The jury cleared Kasper of one of the sexual assault charges, but he still faces between 21 to 120 years in prison at his Sept. 28 sentencing, said Michael Combs, chief of the McHenry County State’s Attorney’s Office’s Criminal Division.

“We think the jury got it right and we agree with their verdict,” Combs said. “We’re happy we can get justice for the victim.”

Jurors in the weeklong trial before Judge Joseph Condon were not told that Kasper is the nephew of Gacy, who was executed for killing 33 boys and young men.

Combs said the fact that Kasper is Gacy’s nephew is “completely irrelevant” and the state will not present that as an aggravating factor at sentencing. “We’re certainly not going to argue that be used against him. That’s completely inappropriate,” Combs said.

Defense attorney Michael Barrett, who could not immediately be reached after the verdict, said in his closing argument that Kasper has maintained his innocence since his arrest last November and on the witness stand this week. Kasper testified that the girl, who is 13 now and was 12 at the time of the abuse, was angry with him because he disciplined her.

Barrett also stressed that the girl recanted what she told authorities when she took the witness stand on Tuesday, saying she dreamed about the abuse. Barrett argued to jurors that even if they didn’t believe that the girl dreamed it, she had 15 inconsistencies in what she told officials at her school, police and other investigators.

“The truth does not change. The state’s case is beginning to look like it’s built on a foundation of straw,” Barrett said. “(Kasper’s) innocent. Point blank — innocent.”

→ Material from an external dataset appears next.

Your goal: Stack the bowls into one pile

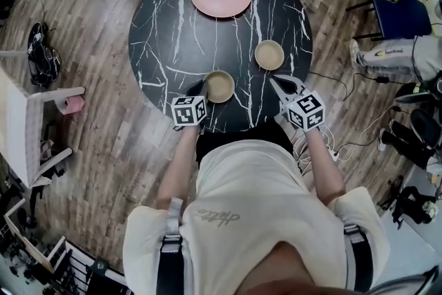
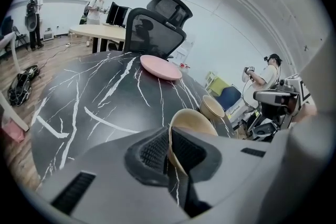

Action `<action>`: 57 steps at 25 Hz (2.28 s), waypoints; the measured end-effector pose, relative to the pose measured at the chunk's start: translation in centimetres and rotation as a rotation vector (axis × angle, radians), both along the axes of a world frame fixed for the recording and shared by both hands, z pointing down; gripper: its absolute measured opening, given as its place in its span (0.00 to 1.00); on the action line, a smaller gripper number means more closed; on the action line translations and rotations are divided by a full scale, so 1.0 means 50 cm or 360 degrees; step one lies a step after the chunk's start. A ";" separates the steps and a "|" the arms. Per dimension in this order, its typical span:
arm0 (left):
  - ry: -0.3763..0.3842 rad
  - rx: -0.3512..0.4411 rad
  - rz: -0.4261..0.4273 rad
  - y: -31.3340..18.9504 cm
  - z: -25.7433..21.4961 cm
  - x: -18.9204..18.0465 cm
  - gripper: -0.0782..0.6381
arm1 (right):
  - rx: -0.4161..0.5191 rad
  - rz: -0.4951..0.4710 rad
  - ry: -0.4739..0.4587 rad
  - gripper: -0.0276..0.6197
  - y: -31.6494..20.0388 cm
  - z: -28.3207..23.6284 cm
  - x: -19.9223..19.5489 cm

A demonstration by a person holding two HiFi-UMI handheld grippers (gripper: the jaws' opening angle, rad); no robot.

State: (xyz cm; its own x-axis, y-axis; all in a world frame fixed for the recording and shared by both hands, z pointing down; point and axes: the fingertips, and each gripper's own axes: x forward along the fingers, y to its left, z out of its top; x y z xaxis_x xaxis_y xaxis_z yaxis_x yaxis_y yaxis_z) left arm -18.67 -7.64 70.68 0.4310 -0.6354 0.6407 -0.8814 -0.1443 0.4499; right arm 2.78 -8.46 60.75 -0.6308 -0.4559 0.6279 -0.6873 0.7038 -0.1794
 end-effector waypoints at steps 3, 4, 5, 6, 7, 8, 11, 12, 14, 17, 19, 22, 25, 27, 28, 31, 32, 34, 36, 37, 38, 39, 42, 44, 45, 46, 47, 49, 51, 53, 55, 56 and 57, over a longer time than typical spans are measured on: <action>-0.0008 -0.0002 -0.0043 0.001 -0.014 0.012 0.16 | 0.0010 -0.0021 -0.0023 0.05 -0.008 -0.002 0.016; -0.0011 -0.0001 -0.0062 0.000 -0.020 0.016 0.16 | 0.0015 -0.0031 -0.0031 0.06 -0.012 -0.004 0.021; -0.0014 0.0004 -0.0082 -0.002 -0.027 0.021 0.16 | 0.0021 -0.0043 -0.0039 0.05 -0.018 -0.007 0.026; -0.0019 0.0011 -0.0101 -0.004 -0.035 0.026 0.16 | 0.0028 -0.0054 -0.0047 0.05 -0.024 -0.010 0.032; -0.0025 0.0019 -0.0116 -0.007 -0.043 0.031 0.16 | 0.0036 -0.0062 -0.0056 0.05 -0.030 -0.013 0.039; -0.0032 0.0026 -0.0128 -0.010 -0.050 0.037 0.16 | 0.0042 -0.0067 -0.0067 0.05 -0.036 -0.015 0.046; -0.0059 0.0046 -0.0133 -0.025 -0.072 0.059 0.16 | 0.0054 -0.0060 -0.0110 0.05 -0.055 -0.018 0.067; -0.0064 0.0052 -0.0129 -0.032 -0.080 0.068 0.16 | 0.0056 -0.0057 -0.0119 0.05 -0.061 -0.017 0.075; -0.0050 0.0058 -0.0123 -0.046 -0.093 0.091 0.16 | 0.0058 -0.0056 -0.0131 0.05 -0.072 -0.016 0.092; -0.0030 0.0064 -0.0118 -0.065 -0.107 0.127 0.16 | 0.0045 -0.0043 -0.0169 0.06 -0.089 -0.014 0.120; -0.0033 0.0074 -0.0115 -0.076 -0.115 0.150 0.16 | 0.0036 -0.0022 -0.0208 0.05 -0.106 -0.014 0.139; -0.0041 0.0079 -0.0107 -0.093 -0.123 0.179 0.16 | 0.0046 -0.0016 -0.0231 0.06 -0.131 -0.013 0.160; -0.0049 0.0080 -0.0108 -0.106 -0.127 0.202 0.16 | 0.0034 -0.0039 -0.0244 0.05 -0.142 -0.004 0.175; -0.0048 0.0081 -0.0119 -0.115 -0.127 0.217 0.16 | 0.0019 -0.0058 -0.0245 0.05 -0.148 0.007 0.189; -0.0048 0.0082 -0.0125 -0.121 -0.127 0.225 0.16 | 0.0014 -0.0069 -0.0244 0.05 -0.152 0.013 0.196; -0.0046 0.0079 -0.0144 -0.140 -0.123 0.244 0.16 | 0.0001 -0.0092 -0.0247 0.06 -0.164 0.026 0.216; -0.0043 0.0075 -0.0151 -0.147 -0.121 0.249 0.16 | -0.0007 -0.0098 -0.0250 0.05 -0.167 0.031 0.222; -0.0048 0.0066 -0.0157 -0.159 -0.117 0.261 0.16 | -0.0027 -0.0115 -0.0253 0.05 -0.171 0.044 0.234; -0.0056 0.0063 -0.0151 -0.172 -0.114 0.276 0.16 | -0.0047 -0.0133 -0.0248 0.05 -0.177 0.057 0.245; -0.0058 0.0063 -0.0145 -0.178 -0.113 0.283 0.16 | -0.0055 -0.0135 -0.0247 0.05 -0.182 0.062 0.249; -0.0061 0.0064 -0.0136 -0.185 -0.113 0.290 0.16 | -0.0061 -0.0133 -0.0250 0.05 -0.186 0.065 0.253; -0.0067 0.0065 -0.0126 -0.190 -0.113 0.297 0.16 | -0.0065 -0.0130 -0.0256 0.05 -0.190 0.067 0.255; -0.0088 0.0055 -0.0099 -0.201 -0.107 0.312 0.16 | -0.0079 -0.0121 -0.0274 0.05 -0.196 0.075 0.259; -0.0093 0.0038 -0.0092 -0.208 -0.098 0.322 0.16 | -0.0094 -0.0121 -0.0277 0.05 -0.198 0.082 0.264; -0.0095 0.0027 -0.0092 -0.212 -0.091 0.327 0.16 | -0.0099 -0.0127 -0.0275 0.05 -0.200 0.086 0.267; -0.0097 0.0016 -0.0094 -0.215 -0.083 0.330 0.16 | -0.0104 -0.0135 -0.0269 0.05 -0.201 0.090 0.269; -0.0101 0.0004 -0.0098 -0.217 -0.075 0.332 0.16 | -0.0109 -0.0145 -0.0261 0.05 -0.202 0.094 0.270; -0.0110 -0.0015 -0.0105 -0.221 -0.066 0.334 0.16 | -0.0123 -0.0157 -0.0245 0.05 -0.203 0.103 0.274; -0.0122 -0.0031 -0.0100 -0.224 -0.060 0.339 0.16 | -0.0145 -0.0158 -0.0241 0.05 -0.204 0.111 0.281; -0.0136 -0.0047 -0.0082 -0.224 -0.053 0.347 0.16 | -0.0169 -0.0154 -0.0243 0.05 -0.202 0.118 0.288; -0.0142 -0.0061 -0.0065 -0.225 -0.046 0.357 0.16 | -0.0184 -0.0154 -0.0242 0.05 -0.203 0.124 0.293; -0.0142 -0.0066 -0.0059 -0.226 -0.042 0.361 0.16 | -0.0188 -0.0159 -0.0240 0.06 -0.204 0.127 0.294; -0.0143 -0.0071 -0.0055 -0.227 -0.038 0.365 0.16 | -0.0192 -0.0167 -0.0237 0.05 -0.204 0.129 0.294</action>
State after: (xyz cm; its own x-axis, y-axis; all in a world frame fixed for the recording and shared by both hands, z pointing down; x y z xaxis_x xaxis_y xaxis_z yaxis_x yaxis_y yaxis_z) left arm -0.40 -18.98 68.80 0.3492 -0.6187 0.7038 -0.9224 -0.0948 0.3744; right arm 17.47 -18.67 67.22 -0.7606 -0.3101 0.5704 -0.5711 0.7375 -0.3605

Assistant State’s Attorney Sharyl Eisenstein argued that after Kasper was arrested, he pressured the girl’s mother and aunt in recorded telephone conversations to get the girl to change her story or refuse to testify. But Barrett argued that what Kasper really said was if the girl didn’t tell the truth, he could be sent to prison.

“Her memories are clear. She has chosen not to talk about this (on the witness stand),” Eisenstein told the jury. “The defendant touched her inappropriately. She doesn’t waver on that.”

Eisenstein urged jurors to consider the girl’s videotaped interview to authorities and testimony from officials at her middle school who she initially told about the abuse.

“The defense would like you to believe that this was all a dream,” Eisenstein said. “Unfortunately, it was a nightmare.”